Did you know that dental care can extend your dog's life? Caring for our dog's teeth should be a no brainer. After all, we brush and floss our own teeth on a regular basis, visit a dentist whenever possible and spend considerable dollars in repairs when something goes wrong, so why are not we this diligent with our dogs?
Dogs with regular dental care live an average of 2 years longer when compared with dogs that do not. In fact, dental disease can potentially impact your dog's major organs - heart, kidney, liver, lungs and even bladder. The reason this infection creates such health risks is that being at the gumline means that it can very easily enter the bloodstream and travel throughout the body causing problems.

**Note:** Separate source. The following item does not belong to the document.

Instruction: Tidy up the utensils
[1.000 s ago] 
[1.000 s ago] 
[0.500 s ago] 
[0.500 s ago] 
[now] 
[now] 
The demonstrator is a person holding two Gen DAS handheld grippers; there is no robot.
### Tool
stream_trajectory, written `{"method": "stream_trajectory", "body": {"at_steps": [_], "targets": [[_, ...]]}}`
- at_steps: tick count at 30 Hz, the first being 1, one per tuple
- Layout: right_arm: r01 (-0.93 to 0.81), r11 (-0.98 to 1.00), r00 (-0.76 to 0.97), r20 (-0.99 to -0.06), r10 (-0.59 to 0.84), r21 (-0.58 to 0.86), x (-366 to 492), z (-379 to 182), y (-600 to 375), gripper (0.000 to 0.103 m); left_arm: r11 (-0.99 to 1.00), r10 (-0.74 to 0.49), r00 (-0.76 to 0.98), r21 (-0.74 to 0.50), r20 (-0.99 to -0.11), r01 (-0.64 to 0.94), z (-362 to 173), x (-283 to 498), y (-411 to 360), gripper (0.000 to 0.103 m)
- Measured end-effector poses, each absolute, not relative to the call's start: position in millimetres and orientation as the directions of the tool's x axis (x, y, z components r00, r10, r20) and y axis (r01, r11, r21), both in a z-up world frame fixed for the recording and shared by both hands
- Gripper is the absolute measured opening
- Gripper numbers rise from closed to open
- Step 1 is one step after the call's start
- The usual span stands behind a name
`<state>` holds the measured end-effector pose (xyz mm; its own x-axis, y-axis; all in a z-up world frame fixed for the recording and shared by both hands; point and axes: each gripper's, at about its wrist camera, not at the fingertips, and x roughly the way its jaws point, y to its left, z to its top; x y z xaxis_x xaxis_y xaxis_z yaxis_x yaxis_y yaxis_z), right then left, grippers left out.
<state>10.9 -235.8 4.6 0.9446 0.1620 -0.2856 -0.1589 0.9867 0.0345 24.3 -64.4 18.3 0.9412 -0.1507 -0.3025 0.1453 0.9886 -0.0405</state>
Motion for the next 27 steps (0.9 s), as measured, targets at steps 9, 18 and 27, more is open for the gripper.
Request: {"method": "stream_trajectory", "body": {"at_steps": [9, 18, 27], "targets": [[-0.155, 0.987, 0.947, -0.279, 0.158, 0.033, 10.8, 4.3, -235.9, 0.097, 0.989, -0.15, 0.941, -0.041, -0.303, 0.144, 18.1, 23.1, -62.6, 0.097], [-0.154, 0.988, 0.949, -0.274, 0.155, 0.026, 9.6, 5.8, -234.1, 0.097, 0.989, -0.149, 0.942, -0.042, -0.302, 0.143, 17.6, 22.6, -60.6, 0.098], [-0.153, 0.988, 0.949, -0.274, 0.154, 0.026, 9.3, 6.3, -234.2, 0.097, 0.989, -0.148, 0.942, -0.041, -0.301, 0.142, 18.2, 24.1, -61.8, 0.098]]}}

While dental disease can start even in their youth, it is often the case that dental problems come to the forefront when our dogs reach their senior years. This in part is due to years of build up, but it is also because older dogs have diminished immune systems and may be less capable of fighting off the effects of this bacteria. Pain in the mouth caused by gum disease can prevent dogs from eating and affect their appetite.
Bacteria can make its way from the gums into the bloodstream and affect the heart, kidneys, liver, and important bodily functions. For a senior dog whose immune system may already be compromised or not work as well as it used to, that can be disastrous. Keeping your old dog's teeth and gums clean can improve their overall health, help ward off diseases, and reduce pain. What are the signs of oral and dental disease in dogs?
Swollen, red gums
Yellowish-brown crust on teeth near the gum line
Chewing on one side of the mouth
Dropping food from mouth during meals
Slow weight loss
Licking teeth and lips excessively
Pawing at the mouth
Rubbing face on ground
Snapping and snarling when patted on the head
Disinterest in favorite chew toys
Do Dogs Get Cavities? Dogs do get cavities, but they are far less common in canines than in humans. Plaque and tartar are among the biggest concerns in dog dental health because they lead to gum disease and its dangerous complications.
Bad Breath The most obvious sign that your dog's teeth need attention is odor. Since our pets are not supposed to have bad breath, this is often an indication that bacteria is accumulating in the mouth.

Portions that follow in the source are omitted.